## GIVEN INFORMATION
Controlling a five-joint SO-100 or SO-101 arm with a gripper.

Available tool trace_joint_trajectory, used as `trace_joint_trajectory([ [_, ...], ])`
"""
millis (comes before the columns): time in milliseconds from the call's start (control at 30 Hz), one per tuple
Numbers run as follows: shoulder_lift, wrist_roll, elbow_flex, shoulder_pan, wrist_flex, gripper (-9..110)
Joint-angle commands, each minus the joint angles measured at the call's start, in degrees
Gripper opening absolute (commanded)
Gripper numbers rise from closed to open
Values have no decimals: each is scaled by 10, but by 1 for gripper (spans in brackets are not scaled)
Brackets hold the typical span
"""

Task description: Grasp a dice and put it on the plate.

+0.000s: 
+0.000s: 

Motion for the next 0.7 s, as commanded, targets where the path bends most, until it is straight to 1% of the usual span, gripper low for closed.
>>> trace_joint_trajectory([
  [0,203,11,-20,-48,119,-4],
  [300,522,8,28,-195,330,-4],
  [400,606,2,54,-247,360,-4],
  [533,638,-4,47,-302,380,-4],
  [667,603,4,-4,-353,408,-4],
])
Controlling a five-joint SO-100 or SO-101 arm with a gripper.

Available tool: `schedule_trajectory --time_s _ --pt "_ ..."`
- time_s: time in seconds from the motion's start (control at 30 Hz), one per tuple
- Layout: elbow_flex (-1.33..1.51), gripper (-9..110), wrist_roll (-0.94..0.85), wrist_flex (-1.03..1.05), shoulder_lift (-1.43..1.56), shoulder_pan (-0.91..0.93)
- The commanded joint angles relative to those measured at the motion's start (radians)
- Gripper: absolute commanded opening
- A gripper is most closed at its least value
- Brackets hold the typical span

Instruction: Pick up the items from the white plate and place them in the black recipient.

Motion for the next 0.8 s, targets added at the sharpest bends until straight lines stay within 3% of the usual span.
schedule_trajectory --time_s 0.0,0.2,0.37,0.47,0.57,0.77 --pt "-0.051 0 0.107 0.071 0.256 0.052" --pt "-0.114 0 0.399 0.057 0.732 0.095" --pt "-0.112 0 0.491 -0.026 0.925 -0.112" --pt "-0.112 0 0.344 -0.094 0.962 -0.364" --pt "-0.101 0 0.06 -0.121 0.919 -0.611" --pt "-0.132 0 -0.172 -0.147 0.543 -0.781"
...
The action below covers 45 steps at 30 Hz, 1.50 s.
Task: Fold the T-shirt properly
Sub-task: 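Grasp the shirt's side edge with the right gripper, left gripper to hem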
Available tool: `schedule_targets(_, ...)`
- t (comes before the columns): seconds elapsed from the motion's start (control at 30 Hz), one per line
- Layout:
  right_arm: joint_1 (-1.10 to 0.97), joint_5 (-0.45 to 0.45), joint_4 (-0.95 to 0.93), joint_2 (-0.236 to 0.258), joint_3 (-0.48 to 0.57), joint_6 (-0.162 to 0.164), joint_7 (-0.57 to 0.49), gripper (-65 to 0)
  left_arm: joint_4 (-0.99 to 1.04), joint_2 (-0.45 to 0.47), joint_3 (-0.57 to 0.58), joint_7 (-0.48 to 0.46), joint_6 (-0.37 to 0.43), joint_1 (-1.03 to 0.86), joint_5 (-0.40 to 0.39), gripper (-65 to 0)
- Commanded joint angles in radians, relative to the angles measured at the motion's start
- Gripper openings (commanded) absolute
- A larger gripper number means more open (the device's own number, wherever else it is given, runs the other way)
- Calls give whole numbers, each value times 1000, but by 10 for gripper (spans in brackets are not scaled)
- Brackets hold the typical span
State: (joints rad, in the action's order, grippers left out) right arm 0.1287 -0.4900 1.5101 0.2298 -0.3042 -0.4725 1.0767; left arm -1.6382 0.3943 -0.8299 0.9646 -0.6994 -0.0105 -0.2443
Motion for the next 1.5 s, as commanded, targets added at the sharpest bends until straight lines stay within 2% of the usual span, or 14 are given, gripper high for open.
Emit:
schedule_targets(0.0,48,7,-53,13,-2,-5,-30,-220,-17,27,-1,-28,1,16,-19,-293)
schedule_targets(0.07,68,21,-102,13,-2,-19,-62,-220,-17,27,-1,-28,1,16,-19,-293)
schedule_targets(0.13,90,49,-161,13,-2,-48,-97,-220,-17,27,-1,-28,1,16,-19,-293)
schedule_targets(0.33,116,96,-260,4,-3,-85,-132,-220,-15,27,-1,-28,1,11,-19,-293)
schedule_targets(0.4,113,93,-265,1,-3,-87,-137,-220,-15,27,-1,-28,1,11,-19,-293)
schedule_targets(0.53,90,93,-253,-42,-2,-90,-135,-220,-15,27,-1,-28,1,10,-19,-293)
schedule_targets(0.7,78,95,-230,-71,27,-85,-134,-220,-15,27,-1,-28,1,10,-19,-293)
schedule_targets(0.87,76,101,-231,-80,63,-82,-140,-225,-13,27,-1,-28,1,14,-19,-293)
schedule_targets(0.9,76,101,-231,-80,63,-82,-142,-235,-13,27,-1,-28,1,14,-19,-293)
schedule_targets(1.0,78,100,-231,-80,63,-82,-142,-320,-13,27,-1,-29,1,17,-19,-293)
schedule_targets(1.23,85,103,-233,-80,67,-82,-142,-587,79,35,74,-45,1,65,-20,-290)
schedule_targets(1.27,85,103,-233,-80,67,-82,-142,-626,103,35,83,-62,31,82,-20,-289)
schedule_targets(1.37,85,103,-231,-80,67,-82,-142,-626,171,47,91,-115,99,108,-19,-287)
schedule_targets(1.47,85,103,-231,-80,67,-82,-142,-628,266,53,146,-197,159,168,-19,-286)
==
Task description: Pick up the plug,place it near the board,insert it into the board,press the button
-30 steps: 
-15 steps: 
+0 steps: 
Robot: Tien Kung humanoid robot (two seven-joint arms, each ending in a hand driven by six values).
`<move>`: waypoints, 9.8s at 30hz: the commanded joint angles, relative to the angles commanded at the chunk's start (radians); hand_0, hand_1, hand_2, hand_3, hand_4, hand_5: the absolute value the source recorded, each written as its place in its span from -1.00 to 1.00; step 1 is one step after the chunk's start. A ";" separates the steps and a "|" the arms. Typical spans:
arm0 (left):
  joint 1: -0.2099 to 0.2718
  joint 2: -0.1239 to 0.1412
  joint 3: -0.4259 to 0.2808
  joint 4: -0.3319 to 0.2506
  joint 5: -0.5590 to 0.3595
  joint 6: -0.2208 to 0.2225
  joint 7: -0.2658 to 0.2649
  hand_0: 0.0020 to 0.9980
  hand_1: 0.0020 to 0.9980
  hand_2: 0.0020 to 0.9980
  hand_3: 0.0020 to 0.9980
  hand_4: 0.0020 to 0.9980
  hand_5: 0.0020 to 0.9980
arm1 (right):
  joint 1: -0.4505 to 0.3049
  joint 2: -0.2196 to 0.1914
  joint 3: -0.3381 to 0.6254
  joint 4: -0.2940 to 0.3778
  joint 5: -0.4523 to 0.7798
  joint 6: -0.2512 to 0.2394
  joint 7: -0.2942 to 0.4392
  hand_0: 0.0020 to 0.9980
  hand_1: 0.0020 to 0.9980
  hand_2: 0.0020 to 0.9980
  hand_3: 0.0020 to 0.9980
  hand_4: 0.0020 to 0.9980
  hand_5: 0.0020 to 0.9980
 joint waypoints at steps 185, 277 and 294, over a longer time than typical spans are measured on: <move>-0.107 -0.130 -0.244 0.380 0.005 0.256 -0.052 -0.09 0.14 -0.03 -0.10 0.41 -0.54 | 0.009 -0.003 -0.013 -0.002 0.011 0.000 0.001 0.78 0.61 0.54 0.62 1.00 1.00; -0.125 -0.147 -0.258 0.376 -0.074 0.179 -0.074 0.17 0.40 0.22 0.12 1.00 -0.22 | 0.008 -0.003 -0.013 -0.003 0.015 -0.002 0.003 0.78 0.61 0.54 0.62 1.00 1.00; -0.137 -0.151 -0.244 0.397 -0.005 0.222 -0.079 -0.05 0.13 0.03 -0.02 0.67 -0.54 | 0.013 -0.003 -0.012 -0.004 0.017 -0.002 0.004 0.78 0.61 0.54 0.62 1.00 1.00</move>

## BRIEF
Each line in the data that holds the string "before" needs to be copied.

## SOLUTION TO THIS TASK
millis (comes before the columns): time in milliseconds from the call's start (control at 30 Hz), one per tuple
- t (comes before the columns): seconds elapsed from the motion's start (control at 30 Hz), one per line

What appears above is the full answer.